Das erste Mal traf ich Ivan im Jahr 1995 in Italien. Damals sammelte ich Sachspenden für Flüchtlingslager in Kroatien und Bosnien. Ich kann mich noch gut an sein Lächeln und seine herzliche Begrüßung erinnern.

Nur ein paar Jahre später sahen wir ihn wieder. Er rief an, um uns einige Kartons gesammelter Kleidung anzubieten. Wir fuhren zu seinem Haus, wo wir auch seine Frau Francesca und seine beiden Kinder trafen und von diesem Tag an blieben wir in Verbindung und lernten mit der Zeit viel voneinander.

Ivan und Francesca sprachen oft darüber, wie frustrierend sie es fanden, sich immer wieder auf eine Gesellschaft einstellen zu müssen, die mehr und mehr ihre Werte verlor. Sie wünschten sich, sie könnten ein anderes Leben führen. Doch sie konnten sich nicht vorstellen, wie es aussehen sollte. Doch dann, bei einem meiner jüngsten Besuche, war mir sofort klar, es hatte sich etwas verändert. In ihrem Wohnzimmer standen zusätzliche Tische, an welchen schon bald eine ganze Schar von lebhaften Kindern aus der Nachbarschaft Platz nahm. Ivan trug Essen und Trinken auf und stellte mir Claudio und Manuela vor, ein Ehepaar, das nicht nur in derselben kleinen Stadt wohnte, sondern auch die gleichen Ansichten wie Ivan und Francesca teilten.

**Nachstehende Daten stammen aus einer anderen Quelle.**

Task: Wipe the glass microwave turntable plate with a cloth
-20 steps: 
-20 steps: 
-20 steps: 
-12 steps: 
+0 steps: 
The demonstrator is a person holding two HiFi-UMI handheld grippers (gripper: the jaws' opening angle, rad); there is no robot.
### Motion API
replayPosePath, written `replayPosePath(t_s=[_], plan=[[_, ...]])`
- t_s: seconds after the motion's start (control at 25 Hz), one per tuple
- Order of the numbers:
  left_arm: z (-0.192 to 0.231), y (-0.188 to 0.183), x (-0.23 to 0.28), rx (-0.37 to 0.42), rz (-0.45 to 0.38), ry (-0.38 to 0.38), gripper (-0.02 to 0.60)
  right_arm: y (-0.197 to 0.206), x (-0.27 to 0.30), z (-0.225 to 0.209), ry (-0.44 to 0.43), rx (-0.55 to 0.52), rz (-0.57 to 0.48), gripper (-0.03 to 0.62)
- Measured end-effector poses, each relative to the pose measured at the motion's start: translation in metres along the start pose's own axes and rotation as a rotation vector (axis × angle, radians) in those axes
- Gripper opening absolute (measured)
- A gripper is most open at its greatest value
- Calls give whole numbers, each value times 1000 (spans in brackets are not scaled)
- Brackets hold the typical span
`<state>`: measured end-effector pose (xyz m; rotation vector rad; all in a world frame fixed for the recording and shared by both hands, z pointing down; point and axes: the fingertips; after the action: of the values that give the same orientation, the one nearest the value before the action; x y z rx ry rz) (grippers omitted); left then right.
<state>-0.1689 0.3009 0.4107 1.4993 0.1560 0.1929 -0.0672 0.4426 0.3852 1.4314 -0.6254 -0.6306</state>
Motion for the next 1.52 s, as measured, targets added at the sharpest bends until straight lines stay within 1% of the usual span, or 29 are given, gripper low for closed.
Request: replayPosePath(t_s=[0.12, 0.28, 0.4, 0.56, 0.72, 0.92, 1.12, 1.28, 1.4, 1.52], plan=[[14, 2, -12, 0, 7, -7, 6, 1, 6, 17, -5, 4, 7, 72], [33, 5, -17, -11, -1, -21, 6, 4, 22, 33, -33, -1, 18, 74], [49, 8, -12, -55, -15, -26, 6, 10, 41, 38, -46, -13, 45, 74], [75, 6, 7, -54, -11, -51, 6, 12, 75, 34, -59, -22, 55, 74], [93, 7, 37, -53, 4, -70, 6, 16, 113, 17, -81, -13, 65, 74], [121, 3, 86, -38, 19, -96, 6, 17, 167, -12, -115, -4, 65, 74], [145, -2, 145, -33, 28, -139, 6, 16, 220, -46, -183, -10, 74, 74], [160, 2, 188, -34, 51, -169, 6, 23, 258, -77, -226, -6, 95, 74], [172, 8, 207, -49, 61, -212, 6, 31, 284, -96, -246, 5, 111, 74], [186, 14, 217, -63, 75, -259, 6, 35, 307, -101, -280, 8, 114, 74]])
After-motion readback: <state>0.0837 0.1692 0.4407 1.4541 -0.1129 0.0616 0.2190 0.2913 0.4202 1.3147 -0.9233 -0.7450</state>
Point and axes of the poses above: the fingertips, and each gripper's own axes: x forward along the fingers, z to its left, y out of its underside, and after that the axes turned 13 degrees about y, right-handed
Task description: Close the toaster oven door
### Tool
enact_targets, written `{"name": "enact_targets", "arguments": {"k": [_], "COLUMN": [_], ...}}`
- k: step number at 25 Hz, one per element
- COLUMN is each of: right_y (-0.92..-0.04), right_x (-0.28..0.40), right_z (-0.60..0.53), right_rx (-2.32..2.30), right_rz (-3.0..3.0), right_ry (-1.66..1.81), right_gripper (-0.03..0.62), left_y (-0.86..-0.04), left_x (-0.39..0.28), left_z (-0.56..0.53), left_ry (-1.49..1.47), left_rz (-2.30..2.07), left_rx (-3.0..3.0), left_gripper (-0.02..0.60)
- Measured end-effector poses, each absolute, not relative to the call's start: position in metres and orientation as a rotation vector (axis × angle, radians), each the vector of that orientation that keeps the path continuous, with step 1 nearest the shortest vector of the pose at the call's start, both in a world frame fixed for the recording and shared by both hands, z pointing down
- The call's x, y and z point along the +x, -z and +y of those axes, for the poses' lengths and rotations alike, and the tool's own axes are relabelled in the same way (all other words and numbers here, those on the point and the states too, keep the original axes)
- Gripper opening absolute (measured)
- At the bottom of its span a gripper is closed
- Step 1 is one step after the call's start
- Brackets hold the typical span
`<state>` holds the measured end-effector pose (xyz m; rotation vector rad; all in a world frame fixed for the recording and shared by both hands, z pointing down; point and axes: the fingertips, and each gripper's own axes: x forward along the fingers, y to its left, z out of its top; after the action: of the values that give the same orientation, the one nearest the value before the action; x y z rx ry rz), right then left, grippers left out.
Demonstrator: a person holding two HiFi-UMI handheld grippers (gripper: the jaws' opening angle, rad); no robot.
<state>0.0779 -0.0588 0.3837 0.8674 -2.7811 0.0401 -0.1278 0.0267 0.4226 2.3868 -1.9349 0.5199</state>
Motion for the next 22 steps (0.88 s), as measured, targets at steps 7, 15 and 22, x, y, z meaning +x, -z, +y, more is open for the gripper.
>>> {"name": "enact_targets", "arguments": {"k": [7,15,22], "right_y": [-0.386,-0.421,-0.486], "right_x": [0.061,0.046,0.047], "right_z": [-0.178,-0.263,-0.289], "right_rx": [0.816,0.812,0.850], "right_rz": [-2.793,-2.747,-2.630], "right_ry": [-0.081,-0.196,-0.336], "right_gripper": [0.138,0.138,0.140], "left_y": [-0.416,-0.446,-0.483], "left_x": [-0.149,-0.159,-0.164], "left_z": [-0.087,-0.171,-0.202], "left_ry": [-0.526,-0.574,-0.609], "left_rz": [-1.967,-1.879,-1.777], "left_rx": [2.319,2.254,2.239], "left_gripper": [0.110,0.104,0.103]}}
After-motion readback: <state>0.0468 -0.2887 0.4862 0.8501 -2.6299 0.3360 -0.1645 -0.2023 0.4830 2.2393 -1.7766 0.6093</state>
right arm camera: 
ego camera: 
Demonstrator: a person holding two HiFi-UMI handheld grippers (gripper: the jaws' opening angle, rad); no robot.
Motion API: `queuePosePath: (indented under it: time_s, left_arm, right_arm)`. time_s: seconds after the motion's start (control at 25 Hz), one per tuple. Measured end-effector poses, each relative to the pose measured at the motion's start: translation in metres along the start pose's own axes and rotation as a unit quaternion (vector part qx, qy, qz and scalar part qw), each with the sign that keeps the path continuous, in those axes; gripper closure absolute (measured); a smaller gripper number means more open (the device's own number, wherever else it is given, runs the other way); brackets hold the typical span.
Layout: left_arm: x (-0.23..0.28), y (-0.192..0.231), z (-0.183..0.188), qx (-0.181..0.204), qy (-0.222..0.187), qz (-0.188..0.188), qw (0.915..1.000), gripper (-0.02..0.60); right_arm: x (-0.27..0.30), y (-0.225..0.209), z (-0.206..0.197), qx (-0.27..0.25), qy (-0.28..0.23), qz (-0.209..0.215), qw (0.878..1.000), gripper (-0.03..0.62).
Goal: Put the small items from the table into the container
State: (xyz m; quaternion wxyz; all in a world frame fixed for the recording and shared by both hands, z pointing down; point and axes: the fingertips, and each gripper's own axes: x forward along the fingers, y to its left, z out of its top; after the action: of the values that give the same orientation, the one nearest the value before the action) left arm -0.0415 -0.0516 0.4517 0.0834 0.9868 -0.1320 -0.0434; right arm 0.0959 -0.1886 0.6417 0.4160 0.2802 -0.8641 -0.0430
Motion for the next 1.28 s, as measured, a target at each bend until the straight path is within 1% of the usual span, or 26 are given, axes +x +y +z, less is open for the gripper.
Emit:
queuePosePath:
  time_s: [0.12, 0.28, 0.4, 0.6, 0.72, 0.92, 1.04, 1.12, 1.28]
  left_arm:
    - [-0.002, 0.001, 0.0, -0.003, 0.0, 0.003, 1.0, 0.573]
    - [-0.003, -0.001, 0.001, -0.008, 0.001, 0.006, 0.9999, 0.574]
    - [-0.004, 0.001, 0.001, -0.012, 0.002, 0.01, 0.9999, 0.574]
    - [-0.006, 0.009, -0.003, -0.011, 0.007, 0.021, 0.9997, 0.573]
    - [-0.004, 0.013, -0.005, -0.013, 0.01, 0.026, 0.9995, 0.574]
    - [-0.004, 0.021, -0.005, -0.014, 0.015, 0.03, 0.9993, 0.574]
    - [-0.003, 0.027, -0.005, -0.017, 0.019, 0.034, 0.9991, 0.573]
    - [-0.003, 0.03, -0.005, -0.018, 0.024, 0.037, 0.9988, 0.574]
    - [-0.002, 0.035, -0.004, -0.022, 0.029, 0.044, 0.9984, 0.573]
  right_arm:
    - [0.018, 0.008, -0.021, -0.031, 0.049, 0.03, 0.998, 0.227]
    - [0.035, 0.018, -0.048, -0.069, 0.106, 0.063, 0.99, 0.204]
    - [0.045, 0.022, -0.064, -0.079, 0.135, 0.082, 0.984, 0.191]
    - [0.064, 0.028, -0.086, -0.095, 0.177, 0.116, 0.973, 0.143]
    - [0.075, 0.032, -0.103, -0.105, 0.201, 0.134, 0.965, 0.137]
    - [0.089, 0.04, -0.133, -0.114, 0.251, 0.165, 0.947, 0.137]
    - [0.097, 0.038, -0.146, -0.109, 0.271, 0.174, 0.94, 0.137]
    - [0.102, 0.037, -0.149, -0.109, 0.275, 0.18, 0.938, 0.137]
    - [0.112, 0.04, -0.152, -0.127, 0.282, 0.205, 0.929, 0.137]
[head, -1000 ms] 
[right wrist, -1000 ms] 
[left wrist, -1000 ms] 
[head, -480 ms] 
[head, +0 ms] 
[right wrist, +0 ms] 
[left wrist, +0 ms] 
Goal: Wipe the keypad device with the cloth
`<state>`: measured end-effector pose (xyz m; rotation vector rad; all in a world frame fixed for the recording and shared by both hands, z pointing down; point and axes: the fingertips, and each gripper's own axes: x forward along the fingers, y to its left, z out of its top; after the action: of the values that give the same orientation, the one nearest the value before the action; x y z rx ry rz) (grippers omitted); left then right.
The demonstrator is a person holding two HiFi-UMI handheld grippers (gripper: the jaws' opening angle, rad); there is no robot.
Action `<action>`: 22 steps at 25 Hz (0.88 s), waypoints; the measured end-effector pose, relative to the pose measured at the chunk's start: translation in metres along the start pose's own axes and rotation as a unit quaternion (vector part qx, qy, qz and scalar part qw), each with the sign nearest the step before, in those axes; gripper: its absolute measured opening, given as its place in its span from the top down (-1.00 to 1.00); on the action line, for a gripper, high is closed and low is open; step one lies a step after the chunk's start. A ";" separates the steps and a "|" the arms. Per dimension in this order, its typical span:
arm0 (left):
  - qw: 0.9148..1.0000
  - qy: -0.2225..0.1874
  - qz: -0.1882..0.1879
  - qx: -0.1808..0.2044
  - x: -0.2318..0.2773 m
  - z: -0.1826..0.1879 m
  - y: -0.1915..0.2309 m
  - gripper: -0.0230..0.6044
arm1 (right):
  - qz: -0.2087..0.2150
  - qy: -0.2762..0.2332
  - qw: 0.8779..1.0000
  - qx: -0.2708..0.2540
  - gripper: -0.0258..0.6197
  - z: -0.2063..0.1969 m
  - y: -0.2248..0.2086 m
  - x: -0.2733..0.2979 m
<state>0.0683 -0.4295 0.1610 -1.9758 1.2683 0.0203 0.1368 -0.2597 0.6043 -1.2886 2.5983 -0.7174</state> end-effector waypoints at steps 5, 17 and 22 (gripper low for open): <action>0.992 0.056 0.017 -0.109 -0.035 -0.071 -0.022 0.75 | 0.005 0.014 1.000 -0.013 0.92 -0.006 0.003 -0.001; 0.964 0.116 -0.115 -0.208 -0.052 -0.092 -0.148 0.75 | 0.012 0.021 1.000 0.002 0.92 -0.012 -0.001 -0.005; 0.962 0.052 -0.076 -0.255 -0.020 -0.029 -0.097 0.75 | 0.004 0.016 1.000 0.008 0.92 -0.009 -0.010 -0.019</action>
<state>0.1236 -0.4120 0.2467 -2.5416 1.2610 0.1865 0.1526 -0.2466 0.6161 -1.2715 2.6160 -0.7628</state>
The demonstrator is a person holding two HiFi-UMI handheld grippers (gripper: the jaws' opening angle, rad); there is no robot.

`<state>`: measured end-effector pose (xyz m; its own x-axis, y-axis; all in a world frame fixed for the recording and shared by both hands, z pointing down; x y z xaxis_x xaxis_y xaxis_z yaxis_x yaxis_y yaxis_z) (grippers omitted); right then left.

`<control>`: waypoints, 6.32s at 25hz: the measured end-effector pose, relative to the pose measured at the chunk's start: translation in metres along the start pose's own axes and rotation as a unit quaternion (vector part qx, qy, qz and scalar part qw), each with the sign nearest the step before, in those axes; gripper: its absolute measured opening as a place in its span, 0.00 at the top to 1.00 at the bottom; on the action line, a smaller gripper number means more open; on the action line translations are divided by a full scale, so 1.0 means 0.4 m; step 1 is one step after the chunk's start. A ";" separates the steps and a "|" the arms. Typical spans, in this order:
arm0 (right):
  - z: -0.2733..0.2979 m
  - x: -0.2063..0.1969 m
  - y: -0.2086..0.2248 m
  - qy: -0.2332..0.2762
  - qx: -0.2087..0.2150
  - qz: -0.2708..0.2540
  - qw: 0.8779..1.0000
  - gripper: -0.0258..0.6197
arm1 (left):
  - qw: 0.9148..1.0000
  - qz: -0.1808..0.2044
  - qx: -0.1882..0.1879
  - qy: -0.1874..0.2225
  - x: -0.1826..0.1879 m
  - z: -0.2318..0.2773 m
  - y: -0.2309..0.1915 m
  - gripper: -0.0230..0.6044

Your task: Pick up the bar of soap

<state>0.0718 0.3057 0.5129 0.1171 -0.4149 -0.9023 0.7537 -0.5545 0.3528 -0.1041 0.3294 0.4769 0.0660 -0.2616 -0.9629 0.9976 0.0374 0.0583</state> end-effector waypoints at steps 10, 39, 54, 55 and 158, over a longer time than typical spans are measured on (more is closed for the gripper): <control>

Im Laufe der Zeit lernte ich noch weitere Familien kennen, die dem Netzwerk Gruppi di Acquisto Solidale (Ethische Konsumentengruppe) angehörten, das sich zum Ziel setzte, Nahrungsmittel und andere Waren des täglichen Bedarfs direkt vom Erzeuger oder Einzelhändler zu günstigeren Preisen zu kaufen. Dabei legen sie besonders auf regionale und Fair-Trade-Produkte sowie auf wiederverwendbare und umweltverträgliche Waren Wert. Ivan und Francesca sowie ihre Kinder (inzwischen sind es drei) sind Mitbegründer der ortsansässigen Gruppe, und natürlich fanden sie auch immer einen Weg, um ihren Nachbarn von „nah und fern“ etwas Liebe und Aufmerksamkeit zu schenken.

Vor ein paar Monaten luden sie einige arme Familien zu einem Mittagessen ein. Wir fuhren die Gruppe zu ihrem Haus. Ivan und Francesca gaben ihr Äußerstes, damit sich alle 16 Personen wie zu Hause fühlen. Sie tischten uns die köstlichsten hausgemachten Speisen auf und schenkten nach dem Essen jedem von uns eine kleine Flasche Olivenöl, das von ihrer Familie aus den Oliven in ihrem eigenen Garten gepresst worden war (siehe Foto).

Mittlerweile ist klar, das Experiment von einst hat sich im Laufe der Zeit zu einer bewährten Alternative in ihrem Leben entwickelt.